In this short space, I want to continue with an idea that I expressed in my last article, namely,

“that God has preserved his Word, and that we can be confident in it”

Several years ago, while I was living in the Cayman Islands, a very friendly Mormon couple sat with me and my wife, Miranda, attempting to persuade us into their religion. They could see that Miranda and I had a special bond—one that we’d obviously love to last forever. So, keyed by those sentiments, they told us about a special ritual in Mormonism called “sealing.” This ritual performed only in Latter Day Saints temples, is done expressly so that families can remain connected for all of eternity—so that husbands and wives can remain married for all of eternity.

After they shared these beliefs with us, I gently asked them if they believed in the words of the New Testament. This they affirmed, so, I read to them what Jesus said in Matthew 22:30:

“For in the resurrection they neither marry nor are given in marriage, but are like angels in heaven.”

“What do you think about Jesus’ statement concerning marriage in the next life,” I asked.

Their response was simply this:

“We don’t know; maybe the text of the Bible has been altered since it was originally composed.”

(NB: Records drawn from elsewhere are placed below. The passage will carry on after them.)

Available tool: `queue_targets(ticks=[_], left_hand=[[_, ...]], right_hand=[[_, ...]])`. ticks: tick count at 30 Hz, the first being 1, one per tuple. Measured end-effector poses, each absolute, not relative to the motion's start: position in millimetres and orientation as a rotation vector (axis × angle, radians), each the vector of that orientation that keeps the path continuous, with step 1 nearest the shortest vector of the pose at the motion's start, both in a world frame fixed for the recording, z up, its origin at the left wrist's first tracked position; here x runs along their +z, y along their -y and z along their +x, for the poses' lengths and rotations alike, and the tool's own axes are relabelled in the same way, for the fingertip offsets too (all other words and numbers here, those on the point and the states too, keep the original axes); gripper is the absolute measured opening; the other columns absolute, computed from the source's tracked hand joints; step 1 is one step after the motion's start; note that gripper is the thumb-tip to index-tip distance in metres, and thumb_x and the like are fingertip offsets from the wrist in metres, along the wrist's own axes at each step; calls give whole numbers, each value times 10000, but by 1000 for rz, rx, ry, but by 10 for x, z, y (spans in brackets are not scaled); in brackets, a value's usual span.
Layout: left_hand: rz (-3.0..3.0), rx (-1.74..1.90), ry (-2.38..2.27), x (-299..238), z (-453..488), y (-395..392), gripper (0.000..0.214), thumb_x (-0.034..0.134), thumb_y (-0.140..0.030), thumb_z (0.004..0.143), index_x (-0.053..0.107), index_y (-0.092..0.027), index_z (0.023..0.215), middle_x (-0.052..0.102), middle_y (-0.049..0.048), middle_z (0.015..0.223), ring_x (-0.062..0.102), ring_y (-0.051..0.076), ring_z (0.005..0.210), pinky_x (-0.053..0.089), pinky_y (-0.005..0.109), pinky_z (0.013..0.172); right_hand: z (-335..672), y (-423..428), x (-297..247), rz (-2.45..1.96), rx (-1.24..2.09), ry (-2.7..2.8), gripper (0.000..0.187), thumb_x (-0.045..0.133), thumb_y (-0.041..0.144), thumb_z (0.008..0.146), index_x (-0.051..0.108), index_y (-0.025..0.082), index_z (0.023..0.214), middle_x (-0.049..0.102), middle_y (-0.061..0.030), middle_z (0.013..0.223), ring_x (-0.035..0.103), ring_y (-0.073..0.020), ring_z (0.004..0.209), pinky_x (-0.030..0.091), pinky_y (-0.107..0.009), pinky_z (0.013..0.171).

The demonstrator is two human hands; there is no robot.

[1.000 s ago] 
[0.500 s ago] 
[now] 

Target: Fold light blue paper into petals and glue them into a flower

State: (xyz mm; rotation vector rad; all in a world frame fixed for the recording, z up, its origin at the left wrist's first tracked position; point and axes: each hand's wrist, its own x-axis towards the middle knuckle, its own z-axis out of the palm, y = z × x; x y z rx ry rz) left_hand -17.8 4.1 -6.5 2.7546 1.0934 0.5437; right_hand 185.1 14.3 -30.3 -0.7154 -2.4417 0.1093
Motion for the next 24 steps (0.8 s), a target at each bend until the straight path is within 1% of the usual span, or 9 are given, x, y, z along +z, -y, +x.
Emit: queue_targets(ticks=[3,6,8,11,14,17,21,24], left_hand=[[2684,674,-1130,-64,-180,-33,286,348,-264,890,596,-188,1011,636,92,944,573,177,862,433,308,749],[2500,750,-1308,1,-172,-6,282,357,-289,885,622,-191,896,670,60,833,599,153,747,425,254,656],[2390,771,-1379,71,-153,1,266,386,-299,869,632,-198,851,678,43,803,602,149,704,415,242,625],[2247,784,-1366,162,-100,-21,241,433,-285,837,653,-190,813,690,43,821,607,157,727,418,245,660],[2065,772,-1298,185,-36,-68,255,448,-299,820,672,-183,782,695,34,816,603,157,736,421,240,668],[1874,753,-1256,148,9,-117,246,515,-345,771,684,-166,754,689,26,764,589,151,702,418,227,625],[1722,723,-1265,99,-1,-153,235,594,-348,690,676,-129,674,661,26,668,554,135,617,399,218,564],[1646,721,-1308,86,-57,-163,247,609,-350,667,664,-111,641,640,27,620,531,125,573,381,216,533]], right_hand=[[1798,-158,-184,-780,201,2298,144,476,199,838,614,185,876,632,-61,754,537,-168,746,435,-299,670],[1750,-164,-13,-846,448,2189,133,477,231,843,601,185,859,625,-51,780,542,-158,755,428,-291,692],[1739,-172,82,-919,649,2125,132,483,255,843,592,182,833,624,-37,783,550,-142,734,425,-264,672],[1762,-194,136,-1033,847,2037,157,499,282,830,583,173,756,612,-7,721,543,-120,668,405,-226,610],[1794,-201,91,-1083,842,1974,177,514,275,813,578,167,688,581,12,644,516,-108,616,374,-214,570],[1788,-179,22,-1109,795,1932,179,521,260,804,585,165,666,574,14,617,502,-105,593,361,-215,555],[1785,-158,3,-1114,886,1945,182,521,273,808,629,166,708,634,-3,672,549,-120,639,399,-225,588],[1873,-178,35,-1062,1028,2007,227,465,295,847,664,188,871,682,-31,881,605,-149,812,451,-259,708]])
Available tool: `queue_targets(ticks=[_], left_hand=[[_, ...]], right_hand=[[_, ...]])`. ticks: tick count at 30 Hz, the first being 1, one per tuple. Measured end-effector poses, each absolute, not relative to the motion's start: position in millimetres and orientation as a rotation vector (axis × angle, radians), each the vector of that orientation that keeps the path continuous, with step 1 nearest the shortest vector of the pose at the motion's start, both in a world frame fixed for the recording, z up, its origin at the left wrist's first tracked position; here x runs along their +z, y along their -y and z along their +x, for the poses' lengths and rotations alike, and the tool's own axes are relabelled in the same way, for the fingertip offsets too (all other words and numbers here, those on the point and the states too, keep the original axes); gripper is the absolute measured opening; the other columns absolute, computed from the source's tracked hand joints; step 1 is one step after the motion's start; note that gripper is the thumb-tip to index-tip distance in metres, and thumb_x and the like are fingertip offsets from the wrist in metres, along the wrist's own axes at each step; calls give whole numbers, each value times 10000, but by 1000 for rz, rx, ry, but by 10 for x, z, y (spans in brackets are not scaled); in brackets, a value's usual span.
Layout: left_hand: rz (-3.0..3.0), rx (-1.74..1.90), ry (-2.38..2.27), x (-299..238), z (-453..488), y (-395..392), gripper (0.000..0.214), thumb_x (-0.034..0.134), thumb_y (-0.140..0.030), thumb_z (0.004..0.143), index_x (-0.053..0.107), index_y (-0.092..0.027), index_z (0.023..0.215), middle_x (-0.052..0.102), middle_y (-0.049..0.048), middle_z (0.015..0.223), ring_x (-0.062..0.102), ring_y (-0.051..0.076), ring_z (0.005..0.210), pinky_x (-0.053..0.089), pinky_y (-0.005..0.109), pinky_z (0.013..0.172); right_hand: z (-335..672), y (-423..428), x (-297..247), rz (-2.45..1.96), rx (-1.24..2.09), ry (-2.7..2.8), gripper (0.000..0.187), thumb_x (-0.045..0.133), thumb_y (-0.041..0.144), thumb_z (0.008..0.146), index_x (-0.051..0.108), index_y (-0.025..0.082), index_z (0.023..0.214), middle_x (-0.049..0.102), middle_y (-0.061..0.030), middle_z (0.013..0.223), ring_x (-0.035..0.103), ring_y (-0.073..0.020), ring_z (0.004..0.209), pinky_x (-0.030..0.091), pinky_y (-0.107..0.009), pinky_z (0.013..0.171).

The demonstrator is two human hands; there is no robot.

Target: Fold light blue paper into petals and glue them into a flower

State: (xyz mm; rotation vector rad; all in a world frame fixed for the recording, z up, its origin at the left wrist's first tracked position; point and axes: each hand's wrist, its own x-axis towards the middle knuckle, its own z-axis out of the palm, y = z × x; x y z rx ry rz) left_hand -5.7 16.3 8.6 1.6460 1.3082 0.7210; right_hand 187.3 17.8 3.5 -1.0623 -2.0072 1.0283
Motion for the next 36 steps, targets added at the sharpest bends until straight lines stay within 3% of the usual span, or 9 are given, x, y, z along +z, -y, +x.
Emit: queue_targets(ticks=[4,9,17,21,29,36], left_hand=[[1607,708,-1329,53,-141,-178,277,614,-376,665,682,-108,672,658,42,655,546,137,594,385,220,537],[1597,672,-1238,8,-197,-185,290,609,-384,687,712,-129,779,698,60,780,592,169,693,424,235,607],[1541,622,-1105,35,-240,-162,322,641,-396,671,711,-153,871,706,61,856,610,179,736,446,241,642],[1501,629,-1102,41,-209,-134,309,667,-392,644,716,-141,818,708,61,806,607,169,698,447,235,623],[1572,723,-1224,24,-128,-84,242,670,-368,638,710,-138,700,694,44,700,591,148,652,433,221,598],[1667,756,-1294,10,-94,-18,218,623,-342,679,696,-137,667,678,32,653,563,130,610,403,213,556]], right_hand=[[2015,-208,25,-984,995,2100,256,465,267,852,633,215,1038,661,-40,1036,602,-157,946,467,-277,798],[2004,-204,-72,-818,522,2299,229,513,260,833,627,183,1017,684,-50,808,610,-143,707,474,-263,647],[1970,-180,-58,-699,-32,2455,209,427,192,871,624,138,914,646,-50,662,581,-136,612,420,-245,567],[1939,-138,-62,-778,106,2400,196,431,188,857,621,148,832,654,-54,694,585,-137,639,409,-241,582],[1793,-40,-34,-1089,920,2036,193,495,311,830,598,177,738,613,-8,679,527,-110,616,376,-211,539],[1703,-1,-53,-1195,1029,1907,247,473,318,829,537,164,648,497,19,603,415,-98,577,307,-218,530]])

This response is not at all unique. It is extremely common, and I’d say its prevalence is only increasing as our society rejects larger and larger chunks of Scripture. The argumentation has a powerful base, doesn’t it? Human beings are flawed, and therefore, we cannot be certain that these manifold copies of Scripture maintain any degree of accuracy to the autographs. After all, the original writings were composed thousands of years ago.

But this line of reasoning doesn’t just eliminate parts of Scripture. If we can’t be confident in Scripture’s inerrancy, then we cannot be confident in any of it. Who’s to say that Jesus really walked on water? Who’s to say marriage is a divine institution between one man and one woman for life? Of course, the Bible says so, but if we believe the Bible has been altered through the years, what gives us the right to lean on some parts of it but not others?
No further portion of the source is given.